WORK REQUIRED> Scan the listing beneath this sentence. Report each line with the word "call".

SOURCE MATERIAL>
━━━━━━━━━━━━━━━━━━━━━━━━━━━━━━
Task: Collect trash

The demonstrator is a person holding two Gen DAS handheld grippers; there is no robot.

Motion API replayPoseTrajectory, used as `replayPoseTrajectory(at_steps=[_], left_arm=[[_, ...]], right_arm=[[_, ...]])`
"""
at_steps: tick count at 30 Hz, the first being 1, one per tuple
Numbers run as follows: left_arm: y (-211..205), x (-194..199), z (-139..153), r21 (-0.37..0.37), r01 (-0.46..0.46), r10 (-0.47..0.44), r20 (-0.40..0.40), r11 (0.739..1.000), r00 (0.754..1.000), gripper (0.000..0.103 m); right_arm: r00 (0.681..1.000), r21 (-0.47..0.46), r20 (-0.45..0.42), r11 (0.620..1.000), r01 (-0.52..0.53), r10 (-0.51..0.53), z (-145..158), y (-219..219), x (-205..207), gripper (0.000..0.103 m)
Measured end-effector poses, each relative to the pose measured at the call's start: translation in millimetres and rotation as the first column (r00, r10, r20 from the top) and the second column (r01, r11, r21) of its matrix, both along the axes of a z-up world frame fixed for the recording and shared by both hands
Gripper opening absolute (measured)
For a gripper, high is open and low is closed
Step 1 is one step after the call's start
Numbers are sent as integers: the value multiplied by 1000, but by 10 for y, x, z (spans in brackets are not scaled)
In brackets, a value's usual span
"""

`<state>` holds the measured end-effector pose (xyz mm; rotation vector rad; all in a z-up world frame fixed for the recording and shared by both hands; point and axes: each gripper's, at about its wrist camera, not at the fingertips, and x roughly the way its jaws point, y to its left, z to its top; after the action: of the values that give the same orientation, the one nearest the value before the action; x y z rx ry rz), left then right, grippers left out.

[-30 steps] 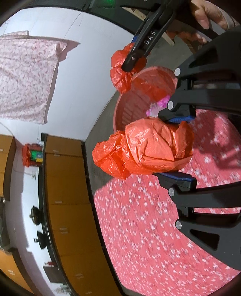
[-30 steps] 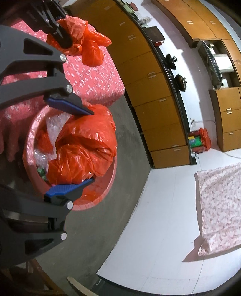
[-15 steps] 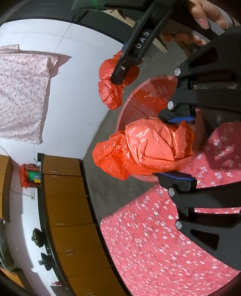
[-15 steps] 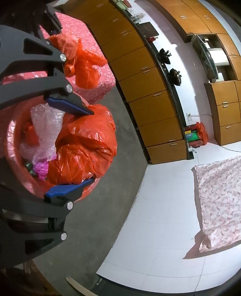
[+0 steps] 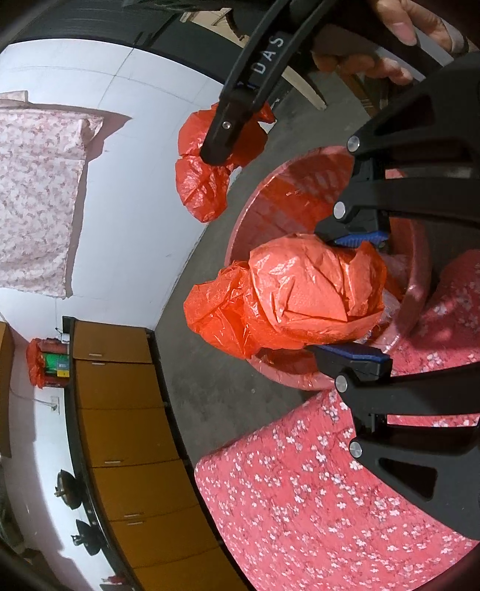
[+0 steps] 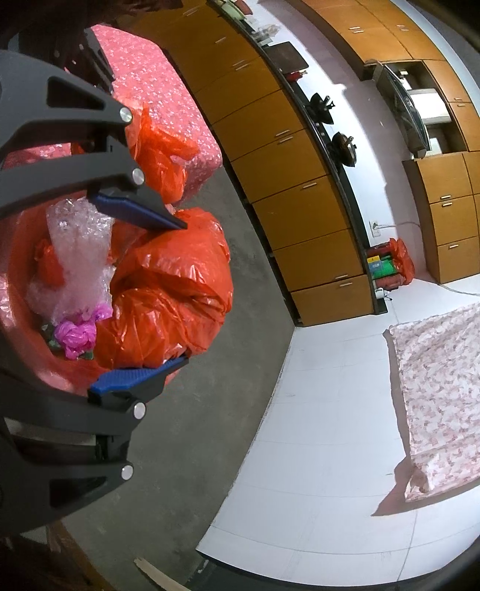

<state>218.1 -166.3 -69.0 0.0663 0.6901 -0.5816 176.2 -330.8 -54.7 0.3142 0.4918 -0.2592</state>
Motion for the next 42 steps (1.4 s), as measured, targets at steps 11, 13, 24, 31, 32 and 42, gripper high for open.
replayPoseTrajectory(at_steps=[11, 13, 24, 31, 32, 42], left_arm=[[-5, 98, -111, 2, -23, 23, -29, 1000, 999, 64], [53, 96, -120, 1, -40, 40, -36, 999, 999, 64], [797, -402, 215, -12, -249, 249, 96, 968, 964, 96], [1275, -978, 464, -20, -387, 383, 210, 922, 900, 101], [1340, -1062, 490, -20, -408, 402, 221, 913, 888, 101], [1679, -1611, 694, -42, -515, 505, 278, 856, 817, 101]], right_arm=[[999, 83, 31, 996, 15, -18, 15, -200, -15, 77], [999, 80, 32, 997, 24, -27, 22, -221, -46, 78], [998, -71, 40, 997, 40, -38, 129, 138, -518, 99], [997, -132, 71, 991, -25, 35, 311, 613, -899, 99], [996, -141, 79, 990, -29, 40, 342, 664, -950, 99], [990, -209, 89, 974, -85, 106, 471, 1113, -1458, 99]])
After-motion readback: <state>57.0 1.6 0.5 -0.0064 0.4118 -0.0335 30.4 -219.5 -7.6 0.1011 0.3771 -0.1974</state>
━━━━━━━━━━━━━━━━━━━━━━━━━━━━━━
ANSWER TO THE PROBLEM>
Measured end-effector poses, each relative to the pose measured at the call's start: translation in millimetres and rotation as the first column (r00, r10, r20 from the top) and the second column (r01, r11, r21) of its matrix, both along the axes of a z-up world frame fixed for the recording and shared by both hands
Step 1 is one step after the call's start

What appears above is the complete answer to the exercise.